Teacher-student associations played an important role in the development of the French romantic organ tradition.  In nineteenth-century Paris, the most important and influential composer of organ music was César Franck, organist at the Basilica of St. Clotilde in Paris for thirty-two years and Professor of Organ at the Paris Conservatory for twenty-eight years.  Franck’s influence on later generations of French organists was immeasurable, an influence particularly felt by one of his successors at St. Clotilde, Charles Tournemire, who assumed the position in 1898.  (His tenure there was to last 41 years!) Tournemire, who had studied under Franck at the Paris Conservatory, later became a professor of chamber music there.  

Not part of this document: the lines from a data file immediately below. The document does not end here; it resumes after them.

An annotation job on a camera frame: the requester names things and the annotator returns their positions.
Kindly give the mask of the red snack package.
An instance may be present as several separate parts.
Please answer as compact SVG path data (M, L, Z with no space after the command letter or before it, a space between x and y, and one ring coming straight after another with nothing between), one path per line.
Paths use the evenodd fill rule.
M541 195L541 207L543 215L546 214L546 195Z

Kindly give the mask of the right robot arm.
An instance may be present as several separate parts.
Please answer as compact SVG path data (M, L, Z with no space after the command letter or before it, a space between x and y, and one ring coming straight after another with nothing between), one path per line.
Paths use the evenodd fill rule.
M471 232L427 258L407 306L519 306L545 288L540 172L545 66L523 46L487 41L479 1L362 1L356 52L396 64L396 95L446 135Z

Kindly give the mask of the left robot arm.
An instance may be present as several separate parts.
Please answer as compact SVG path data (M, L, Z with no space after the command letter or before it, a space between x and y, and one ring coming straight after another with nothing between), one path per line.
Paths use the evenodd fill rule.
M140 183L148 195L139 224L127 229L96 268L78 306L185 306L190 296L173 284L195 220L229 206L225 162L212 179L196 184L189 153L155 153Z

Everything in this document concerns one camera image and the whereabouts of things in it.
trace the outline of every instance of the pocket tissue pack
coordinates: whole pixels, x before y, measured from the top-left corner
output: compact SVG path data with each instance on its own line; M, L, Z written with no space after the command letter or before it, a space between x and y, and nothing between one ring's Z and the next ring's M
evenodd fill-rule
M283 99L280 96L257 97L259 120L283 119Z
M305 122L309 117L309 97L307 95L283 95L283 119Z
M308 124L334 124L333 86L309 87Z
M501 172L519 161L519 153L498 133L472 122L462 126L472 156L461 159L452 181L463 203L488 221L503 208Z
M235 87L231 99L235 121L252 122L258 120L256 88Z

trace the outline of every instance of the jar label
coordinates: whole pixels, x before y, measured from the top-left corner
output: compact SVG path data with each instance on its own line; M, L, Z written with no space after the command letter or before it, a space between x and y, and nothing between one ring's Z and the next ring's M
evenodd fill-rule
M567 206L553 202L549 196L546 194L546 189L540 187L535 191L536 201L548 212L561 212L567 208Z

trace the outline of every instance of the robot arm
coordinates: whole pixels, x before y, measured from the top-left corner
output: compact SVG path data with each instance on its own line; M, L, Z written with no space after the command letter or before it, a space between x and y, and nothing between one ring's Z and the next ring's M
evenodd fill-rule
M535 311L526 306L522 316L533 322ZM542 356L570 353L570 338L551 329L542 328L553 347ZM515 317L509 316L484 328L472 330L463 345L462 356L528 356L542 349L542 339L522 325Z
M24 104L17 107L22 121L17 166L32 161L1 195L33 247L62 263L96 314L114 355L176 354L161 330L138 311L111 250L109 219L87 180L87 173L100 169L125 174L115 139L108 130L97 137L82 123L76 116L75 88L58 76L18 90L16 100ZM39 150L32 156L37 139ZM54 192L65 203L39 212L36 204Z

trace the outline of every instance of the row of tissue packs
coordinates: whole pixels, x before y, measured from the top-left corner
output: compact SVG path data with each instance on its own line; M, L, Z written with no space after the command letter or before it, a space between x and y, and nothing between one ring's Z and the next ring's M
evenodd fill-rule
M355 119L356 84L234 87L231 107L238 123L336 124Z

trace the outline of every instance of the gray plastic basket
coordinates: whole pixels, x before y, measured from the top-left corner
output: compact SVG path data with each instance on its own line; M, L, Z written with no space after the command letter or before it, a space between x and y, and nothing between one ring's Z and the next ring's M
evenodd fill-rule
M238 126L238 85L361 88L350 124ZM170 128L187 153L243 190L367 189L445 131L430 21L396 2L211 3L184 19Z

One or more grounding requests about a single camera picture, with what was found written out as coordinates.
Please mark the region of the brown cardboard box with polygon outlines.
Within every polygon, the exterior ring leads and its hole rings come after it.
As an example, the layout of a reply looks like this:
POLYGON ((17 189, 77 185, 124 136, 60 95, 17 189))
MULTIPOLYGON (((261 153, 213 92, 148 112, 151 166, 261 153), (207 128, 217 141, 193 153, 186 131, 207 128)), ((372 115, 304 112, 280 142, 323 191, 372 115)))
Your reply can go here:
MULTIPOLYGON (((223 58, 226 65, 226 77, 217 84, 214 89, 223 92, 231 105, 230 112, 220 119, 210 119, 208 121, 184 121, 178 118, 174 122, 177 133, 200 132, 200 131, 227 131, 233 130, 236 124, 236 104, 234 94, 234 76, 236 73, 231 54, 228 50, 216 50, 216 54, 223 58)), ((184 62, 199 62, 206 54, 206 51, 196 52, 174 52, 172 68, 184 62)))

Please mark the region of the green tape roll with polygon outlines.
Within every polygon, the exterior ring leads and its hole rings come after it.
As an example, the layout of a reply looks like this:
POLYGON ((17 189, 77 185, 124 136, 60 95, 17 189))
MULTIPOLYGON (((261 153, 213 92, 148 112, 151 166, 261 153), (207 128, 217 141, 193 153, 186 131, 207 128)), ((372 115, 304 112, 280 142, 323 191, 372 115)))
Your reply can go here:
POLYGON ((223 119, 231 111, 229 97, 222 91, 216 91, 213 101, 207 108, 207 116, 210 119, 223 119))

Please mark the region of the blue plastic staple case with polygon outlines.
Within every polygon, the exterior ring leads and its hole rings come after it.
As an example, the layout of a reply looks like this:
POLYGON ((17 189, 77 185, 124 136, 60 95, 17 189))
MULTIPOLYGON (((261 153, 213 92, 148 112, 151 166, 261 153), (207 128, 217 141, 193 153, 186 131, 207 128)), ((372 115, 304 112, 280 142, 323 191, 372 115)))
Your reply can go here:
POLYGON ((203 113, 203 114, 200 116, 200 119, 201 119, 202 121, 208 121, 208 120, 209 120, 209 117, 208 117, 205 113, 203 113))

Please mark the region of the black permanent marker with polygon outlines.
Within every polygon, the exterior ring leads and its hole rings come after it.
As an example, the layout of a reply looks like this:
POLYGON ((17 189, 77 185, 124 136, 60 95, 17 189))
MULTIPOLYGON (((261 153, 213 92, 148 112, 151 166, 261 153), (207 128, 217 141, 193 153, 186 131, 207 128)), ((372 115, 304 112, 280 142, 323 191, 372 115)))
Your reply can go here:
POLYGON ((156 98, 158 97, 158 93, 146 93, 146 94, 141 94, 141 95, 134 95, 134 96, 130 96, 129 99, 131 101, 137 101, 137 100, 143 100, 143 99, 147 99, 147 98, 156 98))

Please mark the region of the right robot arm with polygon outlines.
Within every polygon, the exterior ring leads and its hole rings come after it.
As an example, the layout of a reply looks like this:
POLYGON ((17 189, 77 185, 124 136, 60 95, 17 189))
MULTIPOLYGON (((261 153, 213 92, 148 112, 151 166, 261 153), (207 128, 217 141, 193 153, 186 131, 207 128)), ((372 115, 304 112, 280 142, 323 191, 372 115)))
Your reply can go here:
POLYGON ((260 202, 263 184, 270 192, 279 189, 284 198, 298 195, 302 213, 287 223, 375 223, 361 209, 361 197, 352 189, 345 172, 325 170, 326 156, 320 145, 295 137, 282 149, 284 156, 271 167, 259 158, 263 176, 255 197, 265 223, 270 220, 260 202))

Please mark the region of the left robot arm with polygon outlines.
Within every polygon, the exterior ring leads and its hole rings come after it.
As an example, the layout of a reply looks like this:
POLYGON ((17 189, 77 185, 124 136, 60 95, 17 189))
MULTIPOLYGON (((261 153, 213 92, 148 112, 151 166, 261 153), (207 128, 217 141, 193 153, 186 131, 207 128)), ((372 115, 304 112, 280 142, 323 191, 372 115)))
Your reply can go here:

The great twentieth-century organist Maurice Duruflé studied privately with Tournemire for a year before entering the Paris Conservatory.  During his student years at the conservatory, Duruflé became Tournemire’s assistant organist at St. Clotilde and in the 1940’s was named Professor of Harmony at the Conservatory. Franck’s Cantabile, composed in 1878, is a poignant song featuring the swell organ Trompet stop.  The simplicity of the melodies and the lush, romantic harmonies belie the remarkably complex compositional structure and counterpoint embodied in this work. Charles Tournemire made several 78- RPM recordings of improvisations in the early 1930’s.  In 1958, Duruflé transcribed and published five of these improvisations so that Tournemire’s improvisational genius could continue to be heard and experienced at live organ recitals.  The two improvisations on this CD are remarkable for their sense of color, style, and contrasts.  The Petite rapsodie is a French confection - a light, airy work reminiscent of the famous scherzi, intermezzi, and impromptus of Vierne, Gigout, and Widor.  The improvisation on the Easter plainchant Victimae paschali laudes (“Praise to the Paschal victim”) is a tour-de-force of Tournemire’s improvisational skills: virtuosic passage-work, kaleidoscopic harmonies, and passionate melodies.  The work is filled with fire and exultation and concludes with one of the most brilliant climaxes in all organ literature, either improvised or composed.